Algoreithm := repeating something over and over until everyone is convinced it is true.
Admin
I can speculate the flow of events resulting in the "no conversion" type:
Using the stdio file interface, the Windows CRT will read \r\n as \n and write \n as \r\n.. regardless of fopen() or open(). Specifying "b" in fopen() or O_BINARY in open() will turn this conversion off. I'm guessing this code was written to this interface to be portable (in Windows, the lowest form of user space I/O is done via handles, and "file descriptors" are CRT entities).
So, "no conversion", or I'm suspecting, the original code which appeared to do nothing, ends up converting newlines, while "binary conversion", an added feature specifying the flag, ends up doing no conversion.
Admin
Maybe I'm needlessly touchy here but the naming here just seems racist. Weird. Maybe a joke I didn't get, must try for more sleep.
Admin
I had a similar problem with Wells Fargo. We had to download a daily file of electronic utility bill payments. System worked fine. Then they announced they were changing their system, and my original system bombed. The file looked fine on visual inspection, but SQL Server barfed every time I tried to import it. So I tried importing it in to Access, and found that the file had carriage returns but not new lines, or vice-versa, I don't remember. I confirmed this by looking at a hex dump of the file.

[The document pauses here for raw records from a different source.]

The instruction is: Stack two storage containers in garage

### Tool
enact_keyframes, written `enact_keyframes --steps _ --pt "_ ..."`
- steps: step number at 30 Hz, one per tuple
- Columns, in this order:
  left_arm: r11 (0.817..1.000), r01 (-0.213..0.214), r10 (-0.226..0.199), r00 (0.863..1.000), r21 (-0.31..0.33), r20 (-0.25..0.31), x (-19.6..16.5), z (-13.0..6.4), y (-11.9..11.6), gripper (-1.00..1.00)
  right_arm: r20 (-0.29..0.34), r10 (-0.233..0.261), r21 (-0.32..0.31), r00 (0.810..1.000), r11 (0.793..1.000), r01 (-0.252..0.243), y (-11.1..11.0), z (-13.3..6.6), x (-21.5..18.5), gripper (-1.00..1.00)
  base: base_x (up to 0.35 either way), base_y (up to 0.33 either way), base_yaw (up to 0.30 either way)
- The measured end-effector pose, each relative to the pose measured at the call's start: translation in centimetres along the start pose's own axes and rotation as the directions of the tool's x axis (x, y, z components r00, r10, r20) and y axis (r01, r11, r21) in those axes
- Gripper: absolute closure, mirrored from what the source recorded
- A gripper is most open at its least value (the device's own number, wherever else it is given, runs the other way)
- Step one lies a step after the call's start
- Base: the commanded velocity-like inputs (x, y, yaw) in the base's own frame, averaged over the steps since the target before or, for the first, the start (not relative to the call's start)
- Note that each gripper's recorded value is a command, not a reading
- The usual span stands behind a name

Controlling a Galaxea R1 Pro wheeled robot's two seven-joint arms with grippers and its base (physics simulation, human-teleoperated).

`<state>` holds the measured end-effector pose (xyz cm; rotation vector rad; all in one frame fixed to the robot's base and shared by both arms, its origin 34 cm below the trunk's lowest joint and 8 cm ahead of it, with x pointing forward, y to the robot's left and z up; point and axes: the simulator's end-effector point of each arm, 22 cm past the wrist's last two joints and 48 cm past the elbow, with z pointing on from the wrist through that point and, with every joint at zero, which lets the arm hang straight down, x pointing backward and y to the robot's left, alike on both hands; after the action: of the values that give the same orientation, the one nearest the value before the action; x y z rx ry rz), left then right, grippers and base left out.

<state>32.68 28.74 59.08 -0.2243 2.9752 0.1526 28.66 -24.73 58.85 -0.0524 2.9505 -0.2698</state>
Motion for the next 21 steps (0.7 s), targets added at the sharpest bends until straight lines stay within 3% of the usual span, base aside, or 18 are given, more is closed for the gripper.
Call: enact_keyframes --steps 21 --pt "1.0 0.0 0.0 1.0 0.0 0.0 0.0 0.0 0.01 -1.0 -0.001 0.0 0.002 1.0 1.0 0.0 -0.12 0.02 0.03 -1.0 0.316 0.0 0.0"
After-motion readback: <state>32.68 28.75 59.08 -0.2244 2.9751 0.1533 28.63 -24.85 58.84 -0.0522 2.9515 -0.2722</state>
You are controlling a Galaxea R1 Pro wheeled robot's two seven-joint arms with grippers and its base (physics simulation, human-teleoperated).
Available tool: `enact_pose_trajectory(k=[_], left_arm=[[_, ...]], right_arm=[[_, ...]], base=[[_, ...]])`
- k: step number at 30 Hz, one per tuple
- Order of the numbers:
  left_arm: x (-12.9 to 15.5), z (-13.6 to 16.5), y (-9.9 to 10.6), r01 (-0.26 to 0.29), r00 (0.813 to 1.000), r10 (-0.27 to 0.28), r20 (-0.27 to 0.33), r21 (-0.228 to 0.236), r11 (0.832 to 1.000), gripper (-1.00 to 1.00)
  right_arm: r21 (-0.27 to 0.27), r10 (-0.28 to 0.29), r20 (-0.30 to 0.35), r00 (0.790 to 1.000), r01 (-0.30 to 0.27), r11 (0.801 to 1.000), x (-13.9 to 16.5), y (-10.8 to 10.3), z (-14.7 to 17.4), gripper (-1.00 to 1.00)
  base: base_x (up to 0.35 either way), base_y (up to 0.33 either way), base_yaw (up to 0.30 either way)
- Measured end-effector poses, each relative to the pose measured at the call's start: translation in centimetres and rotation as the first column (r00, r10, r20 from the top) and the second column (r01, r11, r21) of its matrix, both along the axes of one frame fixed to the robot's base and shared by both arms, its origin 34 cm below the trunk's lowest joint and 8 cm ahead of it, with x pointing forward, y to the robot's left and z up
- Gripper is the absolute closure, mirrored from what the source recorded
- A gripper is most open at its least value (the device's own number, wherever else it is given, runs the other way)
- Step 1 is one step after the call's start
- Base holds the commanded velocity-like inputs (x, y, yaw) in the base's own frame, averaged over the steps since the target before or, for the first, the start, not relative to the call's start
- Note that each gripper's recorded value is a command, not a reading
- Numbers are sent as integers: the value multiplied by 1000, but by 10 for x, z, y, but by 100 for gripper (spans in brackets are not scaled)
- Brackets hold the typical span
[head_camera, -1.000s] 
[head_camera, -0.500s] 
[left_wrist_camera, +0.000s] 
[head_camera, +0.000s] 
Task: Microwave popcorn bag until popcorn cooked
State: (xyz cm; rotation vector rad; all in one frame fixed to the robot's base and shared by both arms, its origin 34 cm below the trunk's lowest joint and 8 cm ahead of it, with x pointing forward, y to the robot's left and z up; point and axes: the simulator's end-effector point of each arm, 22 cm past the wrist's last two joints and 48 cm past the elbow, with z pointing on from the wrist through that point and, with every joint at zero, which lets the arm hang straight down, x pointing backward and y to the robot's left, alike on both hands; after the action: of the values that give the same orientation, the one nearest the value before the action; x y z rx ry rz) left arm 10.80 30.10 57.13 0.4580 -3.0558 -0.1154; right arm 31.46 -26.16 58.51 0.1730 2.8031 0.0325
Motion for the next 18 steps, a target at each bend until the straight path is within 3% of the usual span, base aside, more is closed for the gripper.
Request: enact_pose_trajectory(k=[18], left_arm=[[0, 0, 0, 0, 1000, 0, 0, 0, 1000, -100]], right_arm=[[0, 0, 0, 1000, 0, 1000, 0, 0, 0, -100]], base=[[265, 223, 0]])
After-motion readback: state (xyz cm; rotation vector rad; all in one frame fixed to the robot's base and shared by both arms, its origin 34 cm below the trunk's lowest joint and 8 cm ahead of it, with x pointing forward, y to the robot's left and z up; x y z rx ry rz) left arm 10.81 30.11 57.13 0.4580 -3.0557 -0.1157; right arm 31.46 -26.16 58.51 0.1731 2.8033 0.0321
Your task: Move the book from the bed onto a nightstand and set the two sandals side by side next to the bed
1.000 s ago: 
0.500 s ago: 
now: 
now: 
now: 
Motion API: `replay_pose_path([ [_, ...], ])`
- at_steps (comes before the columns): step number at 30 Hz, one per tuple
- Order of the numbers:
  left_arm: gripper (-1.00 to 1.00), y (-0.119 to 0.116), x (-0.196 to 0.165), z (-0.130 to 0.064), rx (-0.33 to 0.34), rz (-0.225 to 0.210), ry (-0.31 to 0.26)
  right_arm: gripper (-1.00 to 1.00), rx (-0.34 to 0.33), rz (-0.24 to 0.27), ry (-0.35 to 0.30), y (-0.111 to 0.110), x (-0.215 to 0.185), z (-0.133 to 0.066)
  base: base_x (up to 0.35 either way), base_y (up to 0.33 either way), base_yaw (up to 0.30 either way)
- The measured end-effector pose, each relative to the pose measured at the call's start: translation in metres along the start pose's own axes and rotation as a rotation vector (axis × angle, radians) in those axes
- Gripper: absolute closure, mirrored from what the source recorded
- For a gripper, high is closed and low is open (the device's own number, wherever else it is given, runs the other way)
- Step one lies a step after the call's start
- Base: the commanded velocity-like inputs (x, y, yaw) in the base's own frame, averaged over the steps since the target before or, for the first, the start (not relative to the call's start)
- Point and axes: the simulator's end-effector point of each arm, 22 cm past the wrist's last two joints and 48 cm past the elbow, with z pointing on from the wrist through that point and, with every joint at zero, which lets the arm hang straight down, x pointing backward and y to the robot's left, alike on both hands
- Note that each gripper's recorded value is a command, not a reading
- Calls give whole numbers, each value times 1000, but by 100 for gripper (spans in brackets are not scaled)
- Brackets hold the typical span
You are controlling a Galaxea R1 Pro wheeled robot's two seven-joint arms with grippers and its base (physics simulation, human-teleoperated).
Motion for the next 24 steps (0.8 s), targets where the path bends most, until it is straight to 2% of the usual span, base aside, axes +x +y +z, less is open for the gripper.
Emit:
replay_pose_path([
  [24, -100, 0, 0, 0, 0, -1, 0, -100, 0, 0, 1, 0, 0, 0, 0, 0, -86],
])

Here's the killer WTF: the tech kept saying that new line and carriage return didn't take any space in the file.
Turned out to be an incompatibility between my SFTP program and their new system, which they'd never tell me what it was. I switched to a different SFTP program and the problem went away.
Admin
TRWTF is that the design part of the story is hanging. Was their design really a mess? Ahab was right or he managed to make it worse, some hopeless trainwreck?
I was expecting that, by the way.
Admin
This would have been really tough if he'd had been named "bob".
Admin
Have you read the book Moby Dick?
Admin
Thanks for introducing an opening for another level of indirection into the pedantic way this thread is going.
After all, you don't SAIL a canoe do you?
Admin
But the reveal is more like "Journey to the Center of the Earth"
Admin
Admin
hehe
Admin
Admin
With the subject matter that we're manipulating, I'm not clicking either of those links. o_O
Admin
Yes, Hawaiian voyaging canoes are sail-powered.